START SUPPLIED DATA

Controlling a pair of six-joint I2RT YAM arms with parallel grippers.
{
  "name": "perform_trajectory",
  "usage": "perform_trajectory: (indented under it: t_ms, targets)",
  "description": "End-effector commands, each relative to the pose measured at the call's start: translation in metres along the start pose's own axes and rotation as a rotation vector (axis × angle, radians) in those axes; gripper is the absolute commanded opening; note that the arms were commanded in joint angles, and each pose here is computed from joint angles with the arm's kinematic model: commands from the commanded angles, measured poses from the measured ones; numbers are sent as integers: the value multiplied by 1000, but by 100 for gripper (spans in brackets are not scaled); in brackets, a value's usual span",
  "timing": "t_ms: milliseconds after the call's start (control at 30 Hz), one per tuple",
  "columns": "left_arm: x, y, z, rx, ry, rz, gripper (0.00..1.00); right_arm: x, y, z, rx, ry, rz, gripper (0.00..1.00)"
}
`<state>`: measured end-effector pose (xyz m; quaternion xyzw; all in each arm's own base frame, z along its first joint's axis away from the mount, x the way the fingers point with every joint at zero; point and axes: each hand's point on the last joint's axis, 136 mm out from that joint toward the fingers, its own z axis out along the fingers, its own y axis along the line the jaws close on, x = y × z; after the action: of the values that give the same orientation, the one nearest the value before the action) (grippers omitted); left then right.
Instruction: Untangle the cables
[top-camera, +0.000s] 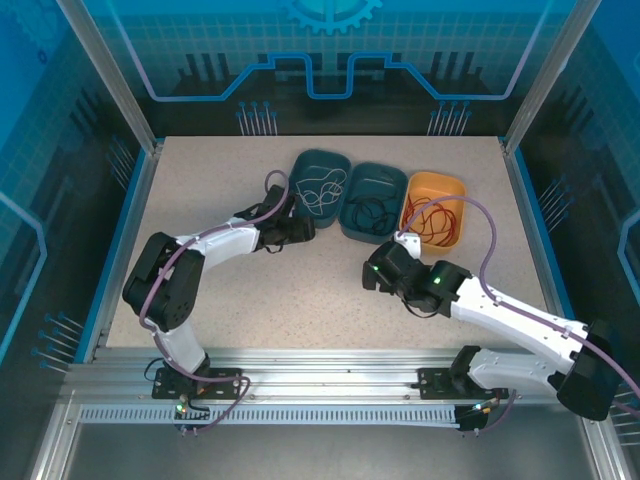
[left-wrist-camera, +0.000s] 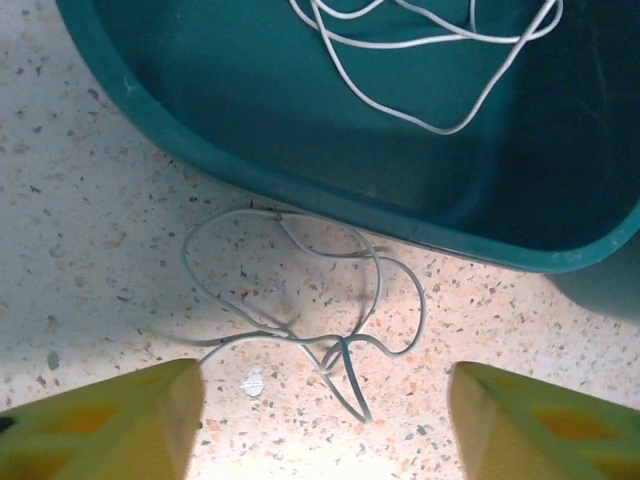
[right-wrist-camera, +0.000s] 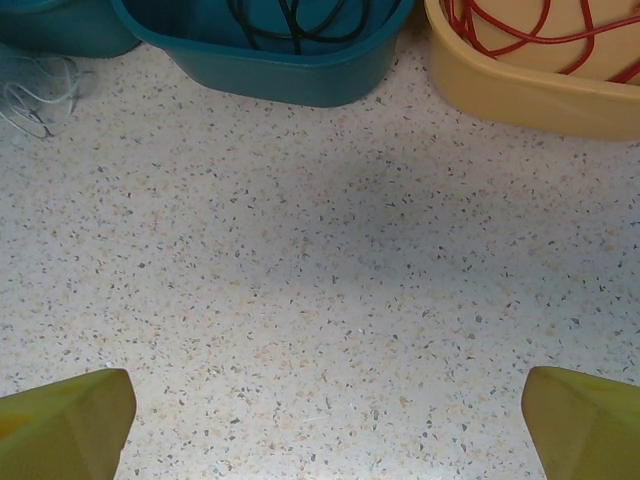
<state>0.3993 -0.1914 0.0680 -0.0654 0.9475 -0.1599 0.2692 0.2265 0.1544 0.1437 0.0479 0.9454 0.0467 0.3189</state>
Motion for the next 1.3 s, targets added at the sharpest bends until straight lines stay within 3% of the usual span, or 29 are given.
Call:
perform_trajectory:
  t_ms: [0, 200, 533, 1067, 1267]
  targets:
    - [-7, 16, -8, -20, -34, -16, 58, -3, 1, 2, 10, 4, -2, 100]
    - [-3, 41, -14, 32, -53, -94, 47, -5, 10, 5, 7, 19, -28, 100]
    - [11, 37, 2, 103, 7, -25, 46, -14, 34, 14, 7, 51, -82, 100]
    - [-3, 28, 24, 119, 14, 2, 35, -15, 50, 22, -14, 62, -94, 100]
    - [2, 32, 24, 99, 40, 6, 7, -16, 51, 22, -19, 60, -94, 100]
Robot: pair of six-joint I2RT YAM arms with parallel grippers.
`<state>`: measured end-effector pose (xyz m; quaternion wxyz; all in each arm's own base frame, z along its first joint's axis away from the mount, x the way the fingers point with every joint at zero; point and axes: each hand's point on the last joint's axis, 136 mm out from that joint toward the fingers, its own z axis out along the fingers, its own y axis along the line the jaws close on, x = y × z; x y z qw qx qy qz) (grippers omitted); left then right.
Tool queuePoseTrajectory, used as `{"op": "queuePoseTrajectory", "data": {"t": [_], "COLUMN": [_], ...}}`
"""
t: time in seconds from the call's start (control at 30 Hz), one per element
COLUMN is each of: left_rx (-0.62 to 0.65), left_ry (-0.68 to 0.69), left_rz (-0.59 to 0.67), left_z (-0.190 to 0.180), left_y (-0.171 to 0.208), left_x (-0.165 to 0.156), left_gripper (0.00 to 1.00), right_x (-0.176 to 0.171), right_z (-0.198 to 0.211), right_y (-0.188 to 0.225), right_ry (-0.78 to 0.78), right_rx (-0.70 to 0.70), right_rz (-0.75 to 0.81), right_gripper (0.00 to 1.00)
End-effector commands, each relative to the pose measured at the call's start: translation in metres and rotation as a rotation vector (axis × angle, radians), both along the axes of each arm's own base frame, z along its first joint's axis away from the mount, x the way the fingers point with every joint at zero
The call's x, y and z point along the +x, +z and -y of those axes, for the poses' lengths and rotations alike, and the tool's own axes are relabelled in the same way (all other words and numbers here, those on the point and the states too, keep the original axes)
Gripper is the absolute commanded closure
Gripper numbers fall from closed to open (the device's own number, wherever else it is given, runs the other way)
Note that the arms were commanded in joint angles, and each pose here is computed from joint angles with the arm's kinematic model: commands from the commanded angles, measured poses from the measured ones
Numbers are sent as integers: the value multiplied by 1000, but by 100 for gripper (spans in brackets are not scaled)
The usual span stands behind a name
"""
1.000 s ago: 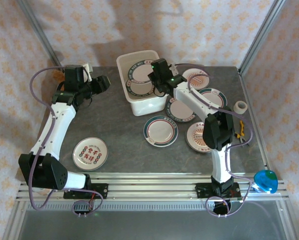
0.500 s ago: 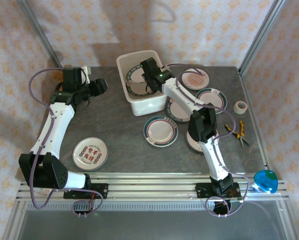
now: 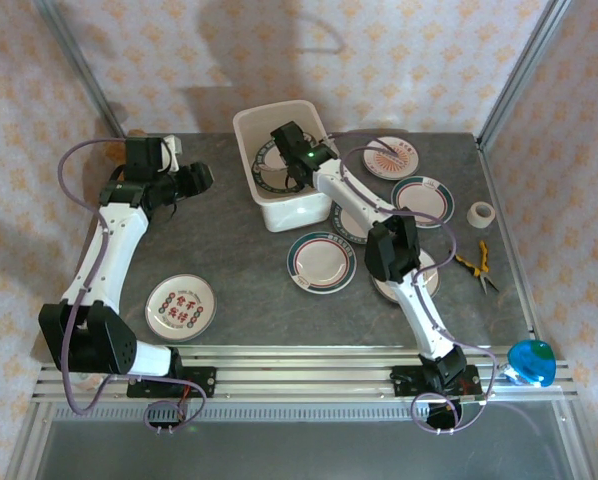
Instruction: Place the plates into the plastic bin on the countertop
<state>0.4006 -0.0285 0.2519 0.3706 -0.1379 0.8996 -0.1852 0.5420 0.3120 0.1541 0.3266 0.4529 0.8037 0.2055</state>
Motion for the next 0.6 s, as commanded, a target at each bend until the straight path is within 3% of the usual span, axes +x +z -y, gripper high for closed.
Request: {"op": "queuePoseTrajectory", "data": {"t": [0.0, 0.27, 0.57], "left_rx": [21, 24, 24], "left_ry": [-21, -48, -54], "left_rz": [-12, -20, -23], "left_z": [-2, -1, -1], "left_y": [0, -4, -7], "left_x": [2, 6, 3], "left_gripper": [41, 41, 41], "right_x": [0, 4, -2], "right_z": [0, -7, -21], "right_y": [-12, 11, 3], "right_ry": [-59, -84, -114], "right_rx": [-15, -44, 20], "right_rz": [-11, 73, 63], "right_gripper": [100, 100, 100]}}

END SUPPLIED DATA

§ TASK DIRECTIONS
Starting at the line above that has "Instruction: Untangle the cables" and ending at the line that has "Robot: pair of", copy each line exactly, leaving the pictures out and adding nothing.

§ RESULT FOR THIS TASK
Instruction: Untangle the cables
[top-camera, +0.000s] 
[left-wrist-camera, +0.000s] 
[right-wrist-camera, +0.000s] 
<state>0.3993 -0.1914 0.0680 -0.0654 0.9475 -0.1599 0.2692 0.2265 0.1544 0.1437 0.0479 0.9454 0.0467 0.3189</state>
Motion for the next 1.3 s, targets added at the sharpest bends until straight lines stay within 3% of the usual span, or 29 are given.
Call:
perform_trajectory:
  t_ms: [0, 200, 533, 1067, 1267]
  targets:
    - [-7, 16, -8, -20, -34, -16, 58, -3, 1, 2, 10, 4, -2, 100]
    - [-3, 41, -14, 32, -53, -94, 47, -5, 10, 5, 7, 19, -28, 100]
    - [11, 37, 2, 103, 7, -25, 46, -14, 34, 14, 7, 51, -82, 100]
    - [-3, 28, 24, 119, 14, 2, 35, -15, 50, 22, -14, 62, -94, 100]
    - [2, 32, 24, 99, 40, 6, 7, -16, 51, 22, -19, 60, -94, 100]
Robot: pair of six-joint I2RT YAM arms with parallel grippers.

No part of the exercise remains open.